14 Settembre 2023 / 15 Ottobre 2023
Il lavoro di Hubertus von Hohenlohe (Città del Messico, 1959) ci offre una visione straordinariamente precisa della società contemporanea. Non solo perché il suo terreno d’azione abituale sono le metropoli del XXI secolo, ma perché le sue immagini rivelano una complessa sovrapposizione di strati che fondono realtà e finzione, spazio pubblico e intimità, boria e distinzione. Se ci fermiamo a esaminare le sue foto, diventa subito chiaro che il suo lavoro ha una qualità premonitrice in quanto anticipa alcuni sintomi che definiscono il nostro mondo, in particolare dopo il definitivo insediarsi della digitalizzazione e di Internet.
I suoi inconfondibili autoritratti fissano lo standard per il narcisismo che ha inondato in breve tempo i social media; il suo stile ha anticipato l’ascesa del selfie con lo smartphone, una fotografia come esperienza “situata” che si è diffusa a velocità vertiginosa grazie all’onnipresente immediatezza consentita dalla globalizzazione e dalle app come Instagram. Andando in giro per la città munito di fotocamera, l’autore agisce come un soggetto anonimo che cerca e al tempo stesso trova se stesso. Grazie alla sua capacità di stabilire un contatto istantaneo con le persone che fotografa e i luoghi che visita, infonde nel suo lavoro una vibrante intensità che incanala l’energia della strada, incrociando l’esperienza vissuta con la rappresentazione.

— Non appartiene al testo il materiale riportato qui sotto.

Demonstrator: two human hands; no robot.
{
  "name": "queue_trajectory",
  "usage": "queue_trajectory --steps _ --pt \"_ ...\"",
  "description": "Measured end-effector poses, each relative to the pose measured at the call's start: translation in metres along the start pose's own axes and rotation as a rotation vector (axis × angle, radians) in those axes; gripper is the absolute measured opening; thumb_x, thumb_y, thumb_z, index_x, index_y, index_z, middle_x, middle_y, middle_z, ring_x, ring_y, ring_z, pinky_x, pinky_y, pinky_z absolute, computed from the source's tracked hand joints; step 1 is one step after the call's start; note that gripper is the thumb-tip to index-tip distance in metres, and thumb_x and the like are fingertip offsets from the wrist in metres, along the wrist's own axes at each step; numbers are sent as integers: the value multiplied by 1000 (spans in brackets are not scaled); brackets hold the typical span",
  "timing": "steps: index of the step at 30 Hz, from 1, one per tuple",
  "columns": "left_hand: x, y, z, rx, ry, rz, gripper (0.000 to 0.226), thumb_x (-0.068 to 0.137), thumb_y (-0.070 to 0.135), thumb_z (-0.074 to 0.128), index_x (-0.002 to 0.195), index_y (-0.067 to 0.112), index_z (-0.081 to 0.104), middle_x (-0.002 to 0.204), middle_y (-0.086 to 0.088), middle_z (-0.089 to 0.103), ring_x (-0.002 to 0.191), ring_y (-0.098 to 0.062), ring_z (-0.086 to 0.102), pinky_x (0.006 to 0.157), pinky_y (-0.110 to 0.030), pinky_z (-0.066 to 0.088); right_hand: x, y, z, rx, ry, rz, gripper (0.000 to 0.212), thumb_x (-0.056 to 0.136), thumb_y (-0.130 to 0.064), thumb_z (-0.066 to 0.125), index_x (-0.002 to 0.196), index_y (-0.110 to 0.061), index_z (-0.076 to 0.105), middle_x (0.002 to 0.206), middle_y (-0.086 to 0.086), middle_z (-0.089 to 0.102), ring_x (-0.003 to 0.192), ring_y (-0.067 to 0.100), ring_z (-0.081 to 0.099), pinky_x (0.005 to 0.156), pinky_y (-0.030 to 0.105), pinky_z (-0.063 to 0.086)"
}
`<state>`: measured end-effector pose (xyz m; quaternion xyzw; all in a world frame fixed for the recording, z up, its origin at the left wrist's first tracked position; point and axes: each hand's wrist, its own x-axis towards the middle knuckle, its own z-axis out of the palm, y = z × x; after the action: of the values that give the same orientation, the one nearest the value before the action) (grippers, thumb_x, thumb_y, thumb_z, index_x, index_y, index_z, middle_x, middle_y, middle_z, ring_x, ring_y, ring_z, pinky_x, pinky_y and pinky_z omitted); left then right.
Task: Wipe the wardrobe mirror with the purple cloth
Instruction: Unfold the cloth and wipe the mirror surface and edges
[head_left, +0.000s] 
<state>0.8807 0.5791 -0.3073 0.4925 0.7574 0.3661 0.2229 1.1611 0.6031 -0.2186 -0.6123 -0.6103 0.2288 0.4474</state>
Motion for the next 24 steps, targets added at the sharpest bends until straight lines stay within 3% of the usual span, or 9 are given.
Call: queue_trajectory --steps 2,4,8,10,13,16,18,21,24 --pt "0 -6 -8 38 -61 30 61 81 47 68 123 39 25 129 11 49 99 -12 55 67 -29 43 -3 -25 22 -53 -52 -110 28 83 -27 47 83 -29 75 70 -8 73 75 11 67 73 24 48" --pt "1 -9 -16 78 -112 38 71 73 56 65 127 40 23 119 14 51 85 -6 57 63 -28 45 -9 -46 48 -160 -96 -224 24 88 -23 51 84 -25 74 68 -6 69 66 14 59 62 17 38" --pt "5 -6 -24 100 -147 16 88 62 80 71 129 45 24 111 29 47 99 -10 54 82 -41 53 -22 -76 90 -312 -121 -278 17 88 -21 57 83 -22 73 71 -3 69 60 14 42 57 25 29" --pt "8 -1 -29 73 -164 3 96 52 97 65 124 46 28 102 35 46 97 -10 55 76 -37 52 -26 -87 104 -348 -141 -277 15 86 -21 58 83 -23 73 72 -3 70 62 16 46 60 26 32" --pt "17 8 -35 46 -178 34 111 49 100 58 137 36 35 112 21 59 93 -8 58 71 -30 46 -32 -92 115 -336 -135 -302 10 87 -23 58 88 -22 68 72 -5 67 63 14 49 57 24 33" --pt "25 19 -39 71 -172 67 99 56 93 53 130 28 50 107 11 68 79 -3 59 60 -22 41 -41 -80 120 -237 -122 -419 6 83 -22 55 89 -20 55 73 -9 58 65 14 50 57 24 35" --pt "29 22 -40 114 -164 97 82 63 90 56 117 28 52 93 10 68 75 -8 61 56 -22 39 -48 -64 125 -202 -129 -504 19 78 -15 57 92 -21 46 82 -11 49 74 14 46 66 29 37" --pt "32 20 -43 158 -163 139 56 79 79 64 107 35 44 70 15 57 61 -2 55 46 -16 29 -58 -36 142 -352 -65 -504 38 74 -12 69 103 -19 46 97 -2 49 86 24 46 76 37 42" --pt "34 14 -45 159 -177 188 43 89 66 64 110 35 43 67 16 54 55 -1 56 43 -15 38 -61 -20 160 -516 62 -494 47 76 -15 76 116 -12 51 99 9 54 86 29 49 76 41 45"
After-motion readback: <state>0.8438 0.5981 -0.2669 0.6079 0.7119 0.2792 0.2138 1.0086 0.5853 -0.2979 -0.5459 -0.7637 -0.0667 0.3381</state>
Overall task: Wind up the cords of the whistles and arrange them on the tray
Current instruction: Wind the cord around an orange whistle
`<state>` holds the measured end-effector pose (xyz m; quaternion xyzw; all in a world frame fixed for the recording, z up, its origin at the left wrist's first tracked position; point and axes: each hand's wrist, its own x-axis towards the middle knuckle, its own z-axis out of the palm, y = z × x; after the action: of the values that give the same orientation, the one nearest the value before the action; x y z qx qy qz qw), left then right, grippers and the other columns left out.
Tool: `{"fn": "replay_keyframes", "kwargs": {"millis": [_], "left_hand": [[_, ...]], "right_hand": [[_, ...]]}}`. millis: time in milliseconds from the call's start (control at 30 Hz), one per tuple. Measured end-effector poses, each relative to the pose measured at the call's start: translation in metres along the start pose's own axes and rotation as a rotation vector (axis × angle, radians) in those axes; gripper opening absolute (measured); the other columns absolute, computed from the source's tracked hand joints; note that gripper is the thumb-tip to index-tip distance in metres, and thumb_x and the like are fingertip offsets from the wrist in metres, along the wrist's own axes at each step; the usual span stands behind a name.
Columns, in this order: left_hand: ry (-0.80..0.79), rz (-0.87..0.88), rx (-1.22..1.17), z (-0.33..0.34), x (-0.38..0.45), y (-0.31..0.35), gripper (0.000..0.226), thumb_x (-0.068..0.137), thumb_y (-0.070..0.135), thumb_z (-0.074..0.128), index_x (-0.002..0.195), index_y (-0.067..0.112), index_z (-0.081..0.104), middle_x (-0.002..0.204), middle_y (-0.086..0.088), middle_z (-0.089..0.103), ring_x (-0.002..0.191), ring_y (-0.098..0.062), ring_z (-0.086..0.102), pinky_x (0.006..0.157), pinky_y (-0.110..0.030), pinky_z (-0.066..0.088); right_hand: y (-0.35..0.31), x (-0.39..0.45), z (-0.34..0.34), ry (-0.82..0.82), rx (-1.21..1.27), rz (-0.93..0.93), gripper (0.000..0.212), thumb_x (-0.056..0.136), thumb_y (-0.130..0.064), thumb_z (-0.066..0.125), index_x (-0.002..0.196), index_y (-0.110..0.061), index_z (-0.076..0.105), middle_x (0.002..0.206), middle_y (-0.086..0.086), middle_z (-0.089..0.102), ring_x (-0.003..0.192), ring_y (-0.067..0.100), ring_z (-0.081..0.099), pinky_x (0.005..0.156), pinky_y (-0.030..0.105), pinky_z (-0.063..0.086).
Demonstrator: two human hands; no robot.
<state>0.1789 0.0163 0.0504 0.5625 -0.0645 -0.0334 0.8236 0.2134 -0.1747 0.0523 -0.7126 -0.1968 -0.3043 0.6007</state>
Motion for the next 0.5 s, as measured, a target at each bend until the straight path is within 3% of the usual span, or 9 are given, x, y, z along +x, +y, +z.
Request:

Le sue fotografie esprimono ambivalenza e contraddizione, come paesaggi urbani in cui l’austerità statica dell’architettura coesiste con la velocità e la fretta. Il ritmo pulsante delle sue immagini sospende il tempo per sovrapporre strati diversi, come se stesse dissotterrando un campione archeologico del presente. Non c’è linearità, non ci sono capitoli a costruire una trama; ogni lavoro funge da esempio ideale. L’atteggiamento dell’artista è quello di un flâneur sempre allerta, sempre in attesa della prossima silhouette come alcuni fotografi del Novecento, in particolare Vivian Maier e Lee Friedlander, per certi versi i precursori dell’auto – ritratto di strada e della messa in scena prediletta da Von Hohenlohe: quella dell’Io nella vetrina di un negozio.
Nel suo duplice ruolo di modello e fotografo, l’artista capovolge le dinamiche abituali che caratterizzano il ritratto. Le sue foto alludono direttamente a noi, alterando la superficie urbana con il mercurio per trasformarla in uno specchio da cui estrarre un’eco.
Analizzati da questa prospettiva, i ritratti di Hubertus non sono semplici immagini tese (solo) a catturare l’intesa tra due persone, in genere estranee, che sfocia in una spontanea comunione senza tempo. Si spingono oltre. Sostengono una maniera specifica di espressione, ormai cristallizzata, in cui la firma dell’autore è subito riconoscibile, perché è riuscito a soggettivizzare l’impulso visivo unendo visione e sguardo. Se il ritratto è un genere che si è scostato solo di poco dalla sua genealogia e che poco si presta all’innovazione fotografica, Von Hohenlohe è riuscito a stabilire una forma nuova, capace di trascendere la consueta correlazione di proiezioni e influenze che si produce nella rappresentazione pittorica.